New Delhi: Aviation regulator DGCA had issued a show-cause notice to the director of the Kozhikode airport on July 11 last year after it found “various critical safety lapses”, officials said on Saturday.
The Directorate General of Civil Aviation pointed to cracks on the runway, water stagnation and excessive rubber deposits among other lapses in its show-cause notice.
The DGCA conducted the inspection after an Air India Express flight coming from Dammam in Saudi Arabia had a “tail strike” while landing at the Calicut (Kozhikode) airport on July 2 last year, an official said.
A little over a year later, on Friday evening, an Air India Express flight from Dubai with 190 people on board overshot “runway 10” at the Calicut airport in heavy rain and went down 35 feet into a gorge before breaking into two pieces, killing at least 18 people.
“After the July 2 incident last year, the DGCA inspected the airport on July 4 and July 5 and found various critical safety lapses,” said a senior DGCA official.
On July 11, Kozhikode airport director K Srinivasa Rao was issued a show cause notice, added another DGCA official.
However, it is not clear if any action was taken against Rao after the show-cause was issued.
The show-cause notice, which PTI accessed, said “cracks are observed at runway 28 TDZ (touchdown zone) and along runway C/L (center/left) marking at runway 10 TDZ”.
The touchdown zone (TDZ) is the part where the aircraft first contacts the surface while landing. The touchdown zone is ahead of the threshold area of the runway.
The notice also said “excessive rubber deposit” was observed in the area from runway C/L marking to three metres on both the sides of touchdown zone of runway 28.
Similar excessive rubber deposits were found by the DGCA along runway C/L marking of touchdown zone of runway 10, according to the notice.
“Water stagnation of about 1.5 metre length was observed on the area between runway edge and intermediate turn pad on runway 28,” it said.

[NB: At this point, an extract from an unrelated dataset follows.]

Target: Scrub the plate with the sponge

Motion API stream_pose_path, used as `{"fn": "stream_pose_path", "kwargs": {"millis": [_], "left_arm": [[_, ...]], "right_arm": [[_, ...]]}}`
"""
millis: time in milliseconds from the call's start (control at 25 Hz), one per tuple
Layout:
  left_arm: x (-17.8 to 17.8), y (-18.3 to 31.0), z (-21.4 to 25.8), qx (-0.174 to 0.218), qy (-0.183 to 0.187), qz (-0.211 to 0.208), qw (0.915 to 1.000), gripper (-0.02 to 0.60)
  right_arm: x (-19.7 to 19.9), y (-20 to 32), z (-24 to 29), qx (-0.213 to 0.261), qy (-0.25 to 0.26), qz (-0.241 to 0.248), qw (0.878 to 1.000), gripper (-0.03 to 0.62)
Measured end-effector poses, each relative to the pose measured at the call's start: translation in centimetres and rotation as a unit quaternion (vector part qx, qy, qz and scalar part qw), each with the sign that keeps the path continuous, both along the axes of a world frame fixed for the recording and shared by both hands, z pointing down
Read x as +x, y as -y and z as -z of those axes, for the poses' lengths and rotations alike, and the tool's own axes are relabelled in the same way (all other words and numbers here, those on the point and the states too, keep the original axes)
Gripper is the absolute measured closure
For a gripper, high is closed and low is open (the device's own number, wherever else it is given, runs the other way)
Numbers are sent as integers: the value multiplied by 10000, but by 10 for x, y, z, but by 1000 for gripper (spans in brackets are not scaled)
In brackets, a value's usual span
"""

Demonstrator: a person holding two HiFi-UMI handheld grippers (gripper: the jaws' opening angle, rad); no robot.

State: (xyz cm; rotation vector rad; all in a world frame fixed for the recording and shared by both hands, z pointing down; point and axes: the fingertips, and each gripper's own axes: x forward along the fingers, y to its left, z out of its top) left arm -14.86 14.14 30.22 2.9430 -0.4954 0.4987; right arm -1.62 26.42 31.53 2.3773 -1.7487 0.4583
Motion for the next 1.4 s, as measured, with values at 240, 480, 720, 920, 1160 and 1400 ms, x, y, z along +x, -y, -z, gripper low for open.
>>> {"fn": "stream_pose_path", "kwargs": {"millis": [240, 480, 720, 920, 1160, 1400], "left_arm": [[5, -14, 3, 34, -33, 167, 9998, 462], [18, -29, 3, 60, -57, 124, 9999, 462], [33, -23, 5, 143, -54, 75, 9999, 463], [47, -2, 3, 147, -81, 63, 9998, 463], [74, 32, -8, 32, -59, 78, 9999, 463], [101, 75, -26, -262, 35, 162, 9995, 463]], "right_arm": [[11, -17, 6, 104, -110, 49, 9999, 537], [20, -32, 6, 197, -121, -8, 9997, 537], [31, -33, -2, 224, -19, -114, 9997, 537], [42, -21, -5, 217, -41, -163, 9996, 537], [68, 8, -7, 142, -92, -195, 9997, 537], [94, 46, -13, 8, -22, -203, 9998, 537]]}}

Besides, the DGCA found several cracks in aircraft stand number 5. It also observed that a “portion of Apron surface” of about 111 metres was damaged, it said. Apron is the area of the airport where aircraft are parked, refuelled and where passengers board.
“A steep downward slope of approximately five feet depth is observed immediately after the apron behind aircraft number 1, which needs to be levelled and graded,” the notice said.
The DGCA observed a shortage of reserve stock of 6,630 litres of Aqueous Film Forming Foam concentrate (AFFF) and 140 kg of “DCP complementary agent” – both are used to put out fires – at the Aircraft Rescue and Firefighting (ARFF) station of the airport.
Air India Express, which is a wholly owned subsidiary of Air India, said on Saturday that three relief flights had been arranged to Kozhikode in Kerala to assist passengers and their family members affected by the plane crash a day ago. Officials said Civil Aviation Minister Hardeep Singh Puri will go to Kozhikode on Saturday.
Officials of the AAIB (Aircraft Accident Investigation Bureau), the DGCA and the flight safety department of the airline have reached the accident site to investigate the accident, said the airline on Saturday morning.
Scheduled international passenger flights remain suspended in India since March 23 due to the novel coronavirus pandemic.
However, special repatriation flights have been operated by Air India and Air India Express since May 6 under the Vande Bharat Mission to help stranded people reach their destinations. Private carriers have also operated a certain number of flights under this mission.